- _TASK TO CARRY OUT_:
Output each line of the material exactly as it stands.

:: SOURCE MATERIAL ::

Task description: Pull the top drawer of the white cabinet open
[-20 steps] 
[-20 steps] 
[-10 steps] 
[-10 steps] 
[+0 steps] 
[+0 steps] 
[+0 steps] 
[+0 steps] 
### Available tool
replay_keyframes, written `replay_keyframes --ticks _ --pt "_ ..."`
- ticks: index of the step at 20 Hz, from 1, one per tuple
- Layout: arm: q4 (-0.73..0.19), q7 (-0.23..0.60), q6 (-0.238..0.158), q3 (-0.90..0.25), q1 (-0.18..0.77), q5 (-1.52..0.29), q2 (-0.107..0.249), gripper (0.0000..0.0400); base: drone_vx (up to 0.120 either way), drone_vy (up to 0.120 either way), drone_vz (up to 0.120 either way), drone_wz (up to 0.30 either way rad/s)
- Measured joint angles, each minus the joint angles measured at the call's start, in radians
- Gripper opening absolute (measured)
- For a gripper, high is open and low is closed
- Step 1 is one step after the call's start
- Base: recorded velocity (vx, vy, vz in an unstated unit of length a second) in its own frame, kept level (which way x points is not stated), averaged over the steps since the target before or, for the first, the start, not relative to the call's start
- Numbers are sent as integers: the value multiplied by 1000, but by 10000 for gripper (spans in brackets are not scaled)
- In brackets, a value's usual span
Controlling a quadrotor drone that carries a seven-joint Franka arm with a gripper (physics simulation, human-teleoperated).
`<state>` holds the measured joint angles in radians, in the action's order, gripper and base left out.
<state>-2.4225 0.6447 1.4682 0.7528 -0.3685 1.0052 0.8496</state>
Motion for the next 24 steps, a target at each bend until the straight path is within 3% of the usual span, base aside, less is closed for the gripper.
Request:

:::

- _ANSWER BOX_:
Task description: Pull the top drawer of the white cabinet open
[-20 steps] 
[-20 steps] 
[-10 steps] 
[-10 steps] 
[+0 steps] 
[+0 steps] 
[+0 steps] 
[+0 steps] 
### Available tool
replay_keyframes, written `replay_keyframes --ticks _ --pt "_ ..."`
- ticks: index of the step at 20 Hz, from 1, one per tuple
- Layout: arm: q4 (-0.73..0.19), q7 (-0.23..0.60), q6 (-0.238..0.158), q3 (-0.90..0.25), q1 (-0.18..0.77), q5 (-1.52..0.29), q2 (-0.107..0.249), gripper (0.0000..0.0400); base: drone_vx (up to 0.120 either way), drone_vy (up to 0.120 either way), drone_vz (up to 0.120 either way), drone_wz (up to 0.30 either way rad/s)
- Measured joint angles, each minus the joint angles measured at the call's start, in radians
- Gripper opening absolute (measured)
- For a gripper, high is open and low is closed
- Step 1 is one step after the call's start
- Base: recorded velocity (vx, vy, vz in an unstated unit of length a second) in its own frame, kept level (which way x points is not stated), averaged over the steps since the target before or, for the first, the start, not relative to the call's start
- Numbers are sent as integers: the value multiplied by 1000, but by 10000 for gripper (spans in brackets are not scaled)
- In brackets, a value's usual span
Controlling a quadrotor drone that carries a seven-joint Franka arm with a gripper (physics simulation, human-teleoperated).
`<state>` holds the measured joint angles in radians, in the action's order, gripper and base left out.
<state>-2.4225 0.6447 1.4682 0.7528 -0.3685 1.0052 0.8496</state>
Motion for the next 24 steps, a target at each bend until the straight path is within 3% of the usual span, base aside, less is closed for the gripper.
Request:

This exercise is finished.